* ACTIVITY *
Copy exactly the stretch of data below from the line with "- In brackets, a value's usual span" through the line with "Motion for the", including both of those lines.

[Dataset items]
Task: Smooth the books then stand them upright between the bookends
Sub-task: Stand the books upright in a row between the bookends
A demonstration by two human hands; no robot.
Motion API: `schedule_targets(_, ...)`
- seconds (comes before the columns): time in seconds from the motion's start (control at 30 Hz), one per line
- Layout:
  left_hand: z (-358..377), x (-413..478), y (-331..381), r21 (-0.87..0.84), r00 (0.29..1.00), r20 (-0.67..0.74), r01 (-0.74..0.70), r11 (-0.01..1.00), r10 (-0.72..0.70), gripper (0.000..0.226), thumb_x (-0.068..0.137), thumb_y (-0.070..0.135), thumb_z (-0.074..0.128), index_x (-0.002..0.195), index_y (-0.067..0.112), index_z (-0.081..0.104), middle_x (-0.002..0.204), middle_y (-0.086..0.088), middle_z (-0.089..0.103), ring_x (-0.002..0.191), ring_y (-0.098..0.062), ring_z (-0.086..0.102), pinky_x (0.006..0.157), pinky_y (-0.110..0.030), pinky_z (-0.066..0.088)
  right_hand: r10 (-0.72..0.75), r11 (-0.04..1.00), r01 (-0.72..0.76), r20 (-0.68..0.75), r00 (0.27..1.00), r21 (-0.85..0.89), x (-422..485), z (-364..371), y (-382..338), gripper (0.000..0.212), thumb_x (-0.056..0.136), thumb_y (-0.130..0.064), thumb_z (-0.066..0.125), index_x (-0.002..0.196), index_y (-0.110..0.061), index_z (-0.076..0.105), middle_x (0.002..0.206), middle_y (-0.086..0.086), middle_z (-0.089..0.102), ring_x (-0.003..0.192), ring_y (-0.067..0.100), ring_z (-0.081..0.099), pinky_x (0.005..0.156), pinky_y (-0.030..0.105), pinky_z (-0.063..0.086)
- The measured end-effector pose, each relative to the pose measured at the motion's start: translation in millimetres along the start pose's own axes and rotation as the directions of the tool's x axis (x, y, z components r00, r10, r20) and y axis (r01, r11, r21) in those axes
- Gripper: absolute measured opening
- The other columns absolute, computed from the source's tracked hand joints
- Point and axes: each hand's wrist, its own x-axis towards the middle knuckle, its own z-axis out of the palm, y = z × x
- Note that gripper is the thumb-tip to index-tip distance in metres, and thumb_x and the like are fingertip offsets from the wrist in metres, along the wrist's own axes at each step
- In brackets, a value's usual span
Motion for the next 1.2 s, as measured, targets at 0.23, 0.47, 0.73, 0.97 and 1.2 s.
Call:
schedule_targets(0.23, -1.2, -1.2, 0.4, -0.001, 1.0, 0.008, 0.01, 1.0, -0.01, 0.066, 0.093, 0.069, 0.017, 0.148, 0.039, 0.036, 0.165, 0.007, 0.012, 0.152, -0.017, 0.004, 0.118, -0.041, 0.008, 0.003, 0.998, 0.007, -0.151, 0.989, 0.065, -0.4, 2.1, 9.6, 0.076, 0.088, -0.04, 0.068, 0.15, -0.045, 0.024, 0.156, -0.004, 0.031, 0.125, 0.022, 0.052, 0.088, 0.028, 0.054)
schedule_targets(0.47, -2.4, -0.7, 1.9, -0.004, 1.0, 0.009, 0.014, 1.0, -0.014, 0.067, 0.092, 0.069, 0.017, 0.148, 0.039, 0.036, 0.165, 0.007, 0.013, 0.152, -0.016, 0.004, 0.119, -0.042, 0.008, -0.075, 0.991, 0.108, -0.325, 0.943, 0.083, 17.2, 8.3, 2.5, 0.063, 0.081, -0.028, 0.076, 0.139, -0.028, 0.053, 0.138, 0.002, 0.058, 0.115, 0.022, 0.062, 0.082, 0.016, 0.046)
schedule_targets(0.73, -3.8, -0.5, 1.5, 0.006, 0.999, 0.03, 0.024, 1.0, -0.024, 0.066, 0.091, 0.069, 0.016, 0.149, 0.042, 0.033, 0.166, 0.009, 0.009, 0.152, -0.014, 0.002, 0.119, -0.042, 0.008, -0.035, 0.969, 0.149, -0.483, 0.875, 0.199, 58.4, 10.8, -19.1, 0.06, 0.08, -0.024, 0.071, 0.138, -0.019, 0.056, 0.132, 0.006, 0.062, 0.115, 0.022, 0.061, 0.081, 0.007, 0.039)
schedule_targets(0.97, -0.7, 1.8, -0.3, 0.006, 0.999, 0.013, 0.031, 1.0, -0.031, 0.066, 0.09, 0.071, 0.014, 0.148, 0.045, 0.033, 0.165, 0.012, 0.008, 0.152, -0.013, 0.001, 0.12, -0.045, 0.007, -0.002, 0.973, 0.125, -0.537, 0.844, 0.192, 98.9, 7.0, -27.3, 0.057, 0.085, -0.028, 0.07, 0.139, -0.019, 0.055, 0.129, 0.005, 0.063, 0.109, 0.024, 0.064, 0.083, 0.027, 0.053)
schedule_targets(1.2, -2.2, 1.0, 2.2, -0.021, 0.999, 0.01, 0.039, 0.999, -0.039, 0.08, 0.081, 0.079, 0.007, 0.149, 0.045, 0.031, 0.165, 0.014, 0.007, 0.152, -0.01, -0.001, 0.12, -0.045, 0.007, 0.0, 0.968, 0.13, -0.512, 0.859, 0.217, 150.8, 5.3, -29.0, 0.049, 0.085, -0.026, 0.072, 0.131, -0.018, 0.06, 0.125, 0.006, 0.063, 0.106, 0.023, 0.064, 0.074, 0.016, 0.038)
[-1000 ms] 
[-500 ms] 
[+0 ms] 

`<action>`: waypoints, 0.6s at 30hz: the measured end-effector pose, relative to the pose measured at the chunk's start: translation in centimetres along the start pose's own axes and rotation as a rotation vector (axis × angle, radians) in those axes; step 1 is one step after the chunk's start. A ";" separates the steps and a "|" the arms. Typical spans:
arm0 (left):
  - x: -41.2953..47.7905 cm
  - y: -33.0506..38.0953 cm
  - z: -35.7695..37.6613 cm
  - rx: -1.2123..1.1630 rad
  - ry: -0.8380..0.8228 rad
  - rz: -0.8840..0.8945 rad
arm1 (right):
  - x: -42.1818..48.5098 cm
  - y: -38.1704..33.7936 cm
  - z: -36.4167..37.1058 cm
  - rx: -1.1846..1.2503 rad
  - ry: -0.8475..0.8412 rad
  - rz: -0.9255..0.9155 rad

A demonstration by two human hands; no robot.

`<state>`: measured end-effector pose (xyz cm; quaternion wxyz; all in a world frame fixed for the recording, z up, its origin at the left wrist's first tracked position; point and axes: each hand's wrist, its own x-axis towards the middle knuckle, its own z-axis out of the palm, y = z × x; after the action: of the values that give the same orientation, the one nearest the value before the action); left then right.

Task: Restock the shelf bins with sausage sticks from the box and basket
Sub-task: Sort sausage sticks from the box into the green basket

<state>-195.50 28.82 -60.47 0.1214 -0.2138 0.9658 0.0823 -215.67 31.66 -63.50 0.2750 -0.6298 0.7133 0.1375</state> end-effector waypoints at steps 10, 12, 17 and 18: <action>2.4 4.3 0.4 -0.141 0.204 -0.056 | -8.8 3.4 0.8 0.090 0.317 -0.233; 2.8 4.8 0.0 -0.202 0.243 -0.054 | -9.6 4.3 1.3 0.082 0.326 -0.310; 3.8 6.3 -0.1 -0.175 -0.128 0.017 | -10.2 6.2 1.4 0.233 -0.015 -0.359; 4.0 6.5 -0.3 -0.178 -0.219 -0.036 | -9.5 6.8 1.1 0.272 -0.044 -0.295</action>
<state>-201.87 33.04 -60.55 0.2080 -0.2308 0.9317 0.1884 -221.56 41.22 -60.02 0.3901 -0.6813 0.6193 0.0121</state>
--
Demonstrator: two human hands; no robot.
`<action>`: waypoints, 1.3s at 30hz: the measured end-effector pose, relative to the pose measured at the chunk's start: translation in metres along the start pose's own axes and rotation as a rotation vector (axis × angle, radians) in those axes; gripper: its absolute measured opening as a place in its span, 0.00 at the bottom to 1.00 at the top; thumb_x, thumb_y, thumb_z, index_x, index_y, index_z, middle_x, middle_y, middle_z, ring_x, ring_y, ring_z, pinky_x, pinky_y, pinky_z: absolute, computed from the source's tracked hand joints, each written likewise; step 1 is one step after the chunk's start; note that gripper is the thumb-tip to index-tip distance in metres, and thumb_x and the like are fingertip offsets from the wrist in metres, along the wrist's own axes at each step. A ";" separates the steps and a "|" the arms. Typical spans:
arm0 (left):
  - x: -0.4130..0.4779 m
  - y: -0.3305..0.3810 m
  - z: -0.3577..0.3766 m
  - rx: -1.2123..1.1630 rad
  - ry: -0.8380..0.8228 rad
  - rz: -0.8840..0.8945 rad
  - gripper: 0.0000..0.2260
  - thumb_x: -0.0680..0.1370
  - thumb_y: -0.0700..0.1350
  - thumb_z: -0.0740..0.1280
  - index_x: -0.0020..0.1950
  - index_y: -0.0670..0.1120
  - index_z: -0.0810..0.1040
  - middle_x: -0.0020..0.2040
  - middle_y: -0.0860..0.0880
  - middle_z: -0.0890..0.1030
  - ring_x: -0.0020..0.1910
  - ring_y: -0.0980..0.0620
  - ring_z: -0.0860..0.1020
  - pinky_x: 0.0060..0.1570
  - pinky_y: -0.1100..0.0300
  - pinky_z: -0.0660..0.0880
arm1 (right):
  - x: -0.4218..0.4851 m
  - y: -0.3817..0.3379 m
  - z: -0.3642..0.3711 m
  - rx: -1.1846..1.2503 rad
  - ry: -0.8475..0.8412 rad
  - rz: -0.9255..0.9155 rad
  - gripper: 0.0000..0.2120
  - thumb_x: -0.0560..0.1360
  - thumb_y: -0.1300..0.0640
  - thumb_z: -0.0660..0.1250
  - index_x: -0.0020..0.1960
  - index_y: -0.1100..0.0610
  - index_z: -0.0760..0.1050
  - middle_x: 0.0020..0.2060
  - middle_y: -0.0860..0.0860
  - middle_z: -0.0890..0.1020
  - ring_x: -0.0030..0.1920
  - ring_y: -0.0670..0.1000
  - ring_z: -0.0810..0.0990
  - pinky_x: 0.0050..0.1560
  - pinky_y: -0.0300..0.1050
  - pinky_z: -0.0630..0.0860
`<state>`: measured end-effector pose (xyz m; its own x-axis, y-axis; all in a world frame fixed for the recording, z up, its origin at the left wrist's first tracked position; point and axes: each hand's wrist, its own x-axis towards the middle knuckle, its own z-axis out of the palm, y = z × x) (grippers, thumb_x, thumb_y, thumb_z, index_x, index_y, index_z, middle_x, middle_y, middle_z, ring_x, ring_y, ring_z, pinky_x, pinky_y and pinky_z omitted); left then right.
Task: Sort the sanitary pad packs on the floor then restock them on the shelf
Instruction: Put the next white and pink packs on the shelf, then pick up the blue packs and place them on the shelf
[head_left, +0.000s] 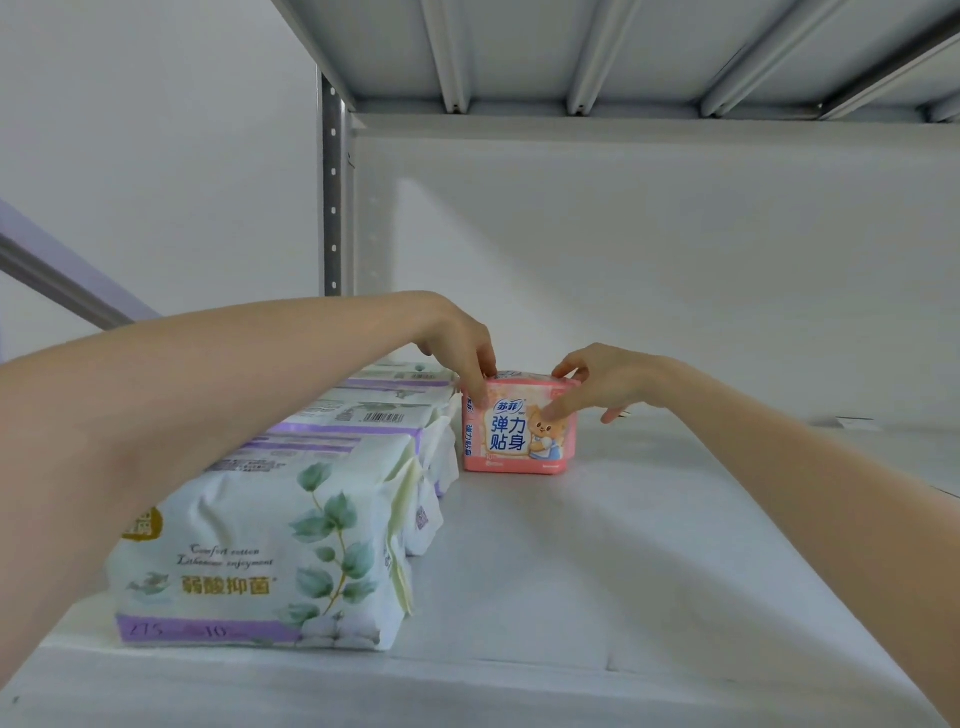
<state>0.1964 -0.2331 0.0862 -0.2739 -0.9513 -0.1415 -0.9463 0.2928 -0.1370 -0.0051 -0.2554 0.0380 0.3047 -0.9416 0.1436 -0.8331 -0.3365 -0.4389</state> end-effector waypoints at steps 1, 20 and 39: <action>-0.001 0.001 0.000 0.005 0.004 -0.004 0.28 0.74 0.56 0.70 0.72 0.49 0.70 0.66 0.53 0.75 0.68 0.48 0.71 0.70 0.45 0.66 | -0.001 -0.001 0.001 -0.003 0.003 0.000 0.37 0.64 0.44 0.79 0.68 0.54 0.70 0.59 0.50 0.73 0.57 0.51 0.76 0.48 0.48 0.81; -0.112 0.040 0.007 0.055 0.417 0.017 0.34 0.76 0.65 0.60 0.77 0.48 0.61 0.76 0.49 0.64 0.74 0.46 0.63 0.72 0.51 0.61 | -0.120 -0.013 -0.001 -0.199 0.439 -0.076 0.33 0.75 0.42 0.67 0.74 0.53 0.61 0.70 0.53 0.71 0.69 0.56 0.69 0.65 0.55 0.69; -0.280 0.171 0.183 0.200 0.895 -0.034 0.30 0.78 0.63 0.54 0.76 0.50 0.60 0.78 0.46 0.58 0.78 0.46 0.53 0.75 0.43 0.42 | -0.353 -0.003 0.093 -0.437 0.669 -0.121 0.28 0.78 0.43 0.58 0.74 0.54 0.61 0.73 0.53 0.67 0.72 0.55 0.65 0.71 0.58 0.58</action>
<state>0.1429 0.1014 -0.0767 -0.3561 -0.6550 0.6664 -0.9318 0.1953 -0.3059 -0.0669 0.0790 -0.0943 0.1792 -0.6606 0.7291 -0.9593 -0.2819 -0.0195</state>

* REPLY *
- In brackets, a value's usual span
Motion for the next 1.2 s, as measured, targets at 0.23, 0.47, 0.73, 0.97 and 1.2 s.

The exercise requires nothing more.